Creating A-nets

In this little post I will explain how to use VaryLab to create an A-net, i.e., a mesh with the property that each node and its neighbors lie in one plane.

Since A-nets are discrete versions of parametrization along asymptotic lines which only exist for surfaces with negative Gaussian curvature, we need to create a mesh with negative curvature first.

We start with a standard quad grid from the generators menu.
To obtain the right combinatorial structure, i.e., mesh topology,  we need to un-check the "Use Diamonds" box.

After clicking "Ok" we have a nice 6x6 quad grid.

Now we use the Vertex Coordinate Editor to move the corners of the grid up and down respectively. To do so we hold down the Shift key and the left mouse button and move the corners up and down.

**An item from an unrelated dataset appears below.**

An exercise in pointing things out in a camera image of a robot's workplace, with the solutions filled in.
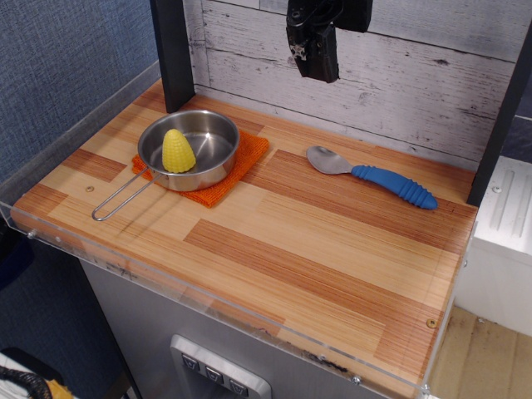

We fix the corners by selecting them with a left mouse click (the selected nodes are shown in red). Then we turn to the Optimizer Plugins panel and select Spring Energy. We select the const. option and set the target length to 0. This will make the edge behave like rubber bands/spring with 0 rest length. As optimization method I selected CG (Conjugate gradient) and maximal number of iterations 100. Finally we fix the selected points in the constraints panel by checking x, y, and z. Now we press the Optimize button to proceed with the optimization. And obtain a mesh with negative curvature.

To turn this mesh into an A-net we use the Planar Vertex Stars optimizer from the Optimizer Plugin panel and optimize again. The mesh does not change a lot, since the above mesh is already almost an A-net after the first optimization.